Gneezy teaches marketing communications, social entrepreneurship and consumer behavior to MBA students at the University of California, San Diego.

==Research==
Gneezy's research addresses various questions regarding consumer behavior, including social preferences, prosocial behavior, behavioral pricing, and factors influencing quality of life for individuals. She collaborates with both small and large firms and integrates field experiments in order to answer this questions.

In a 2010 study, Gneezy and coauthors worked with Disney Research to study a behavioral pricing approach called pay-what-you-want at an amusement park. In a large-scale field experiment, they sold people souvenir photos from a ride at the park under four conditions. In the first of these, the photos were priced at the regular $12.95; about 0.5% (1 in 200) of people bought a photo in this condition. In the second condition, the price stayed the same but consumers were told that half of the proceeds would go to charity, which resulted in about 0.57% of people buying the photos. The third condition allowed people to pay what they want for the photos, which resulted in 16 times more sales, but at prices so low that they were unsustainable. In the final condition, Gneezy and her coauthors offered the consumers the option to pay what they want and told them half of the proceeds would go to charity. The results of the final condition were astonishing; the amusement park profited significantly from this condition, along with a considerable amount of money being raised for the charity. This demonstrated what Gneezy and her colleagues refer to as "shared social responsibility" – the idea that involving the consumer in the pricing of goods and the choice of contributions increases the benefit to both the consumers and the company. In a follow-up experiment, passengers on a boat ride were offered the chance to buy photos at a high price ($15), a low price ($5), or to choose their own price.

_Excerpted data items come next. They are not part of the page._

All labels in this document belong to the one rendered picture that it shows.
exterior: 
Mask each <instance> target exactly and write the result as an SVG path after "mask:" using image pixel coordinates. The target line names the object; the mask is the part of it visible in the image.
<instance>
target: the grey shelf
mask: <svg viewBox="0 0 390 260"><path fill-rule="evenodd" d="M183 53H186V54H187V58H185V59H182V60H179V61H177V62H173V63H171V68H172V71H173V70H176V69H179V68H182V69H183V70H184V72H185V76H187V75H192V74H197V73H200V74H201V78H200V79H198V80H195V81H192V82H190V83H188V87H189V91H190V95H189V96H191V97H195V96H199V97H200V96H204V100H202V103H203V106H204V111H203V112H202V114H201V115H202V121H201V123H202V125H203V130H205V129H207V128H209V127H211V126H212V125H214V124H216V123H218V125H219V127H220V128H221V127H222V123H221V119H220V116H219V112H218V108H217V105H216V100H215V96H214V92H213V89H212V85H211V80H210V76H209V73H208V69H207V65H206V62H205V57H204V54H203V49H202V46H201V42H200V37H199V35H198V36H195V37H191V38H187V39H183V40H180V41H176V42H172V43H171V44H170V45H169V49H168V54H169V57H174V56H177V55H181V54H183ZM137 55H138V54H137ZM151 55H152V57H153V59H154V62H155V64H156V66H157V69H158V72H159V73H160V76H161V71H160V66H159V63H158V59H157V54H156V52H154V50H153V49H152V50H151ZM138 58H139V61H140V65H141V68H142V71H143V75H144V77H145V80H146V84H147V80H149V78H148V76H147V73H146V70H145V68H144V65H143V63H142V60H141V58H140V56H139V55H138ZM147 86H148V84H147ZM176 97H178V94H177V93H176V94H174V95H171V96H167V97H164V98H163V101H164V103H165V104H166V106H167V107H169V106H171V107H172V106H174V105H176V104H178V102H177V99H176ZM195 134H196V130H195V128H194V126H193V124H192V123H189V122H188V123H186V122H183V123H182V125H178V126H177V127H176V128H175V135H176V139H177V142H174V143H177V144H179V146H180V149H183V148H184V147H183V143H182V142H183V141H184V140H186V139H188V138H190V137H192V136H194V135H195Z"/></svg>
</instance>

Demand rose when the price was decreased, but fell again when passengers were allowed to choose their own price.

The results of this study received widespread media attention and have inspired many more studies and experiments. Gneezy and coauthors are credited for playing a major role as pioneers in pay-what-you-want research. They won the 2011 Society for Personality and Social Psychology Robert B. Cialdini Award for excellence in a published field study. This award includes a $2,400 cash prize.

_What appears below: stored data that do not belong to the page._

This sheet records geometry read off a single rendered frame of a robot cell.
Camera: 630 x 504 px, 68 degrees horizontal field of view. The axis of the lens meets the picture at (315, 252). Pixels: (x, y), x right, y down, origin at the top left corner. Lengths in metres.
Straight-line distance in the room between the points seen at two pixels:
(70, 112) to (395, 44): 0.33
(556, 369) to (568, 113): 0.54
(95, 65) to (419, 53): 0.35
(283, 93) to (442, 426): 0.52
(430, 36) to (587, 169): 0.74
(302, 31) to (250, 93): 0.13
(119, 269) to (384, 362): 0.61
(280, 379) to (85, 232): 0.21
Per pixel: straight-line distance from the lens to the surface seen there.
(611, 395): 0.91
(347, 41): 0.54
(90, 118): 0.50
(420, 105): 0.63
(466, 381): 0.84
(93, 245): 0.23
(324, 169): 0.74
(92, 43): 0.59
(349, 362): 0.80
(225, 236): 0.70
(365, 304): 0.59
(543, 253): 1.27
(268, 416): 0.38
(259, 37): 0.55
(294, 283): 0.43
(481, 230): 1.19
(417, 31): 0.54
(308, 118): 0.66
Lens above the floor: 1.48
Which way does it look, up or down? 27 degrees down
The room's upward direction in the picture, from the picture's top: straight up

In more recent work she has investigated the distracting effect of smart phones and tracked people's responses to three types of promises: broken ones, kept ones, and then ones that were fulfilled beyond expectations, finding that the small positive effect of overdelivering is far outweighed by the large negative effect of underdelivering.

==Personal life==
Gneezy lives with her husband Uri Gneezy, and three children in San Diego, California.

==Academic publications==

- Baca-Motes, K., Brown, A., Gneezy, A. Keenan, E. and Nelson, L. D. (2013). Commitment and behavior change: Evidence from the field. Journal of Consumer Research, 39, 1070–84.
- Gneezy, A., Gneezy, U., Riener, G., & Nelson, L. D. (2012). Pay-What-You-Want, Identity, and Self-Signaling, Proceedings of the National Academy of Sciences, 109(19): 7236–40.
- Gneezy, A., Imas, A., Nelson, L. D., Brown, A., and Norton, M. I. (2012). Paying to be Nice: Costly Prosocial Behavior and Consistency, Management Science, 58:179–87.
- Gneezy, A. and Fessler D.T. (2011). Conflict, sticks and carrots: war increases prosocial punishments and rewards . Proceedings of the Royal Society B., published online before print June 8, 2011, doi:10.1098/rspb.2011.0805
- Gneezy, A., Gneezy, U., Nelson, L. D. and Brown, A. (2010). Shared Social Responsibility: A Field Experiment in Pay-What-You-Want Pricing and Charitable Giving. Science, 329 (5989), 325–27.
- Epley, N., & Gneezy, A. (2007). The Framing of Financial Windfalls and Implications for Public Policy. Journal of Socio-Economics, 36, 36–47.
- Gneezy, A., & Epley, N. (2007). Prospect Theory. In R. Baumeister, & K. D. Vohs (Eds.), Encyclopedia of Social Psychology (Vol. 2, 711–14). Thousand Oaks, CA: Sage.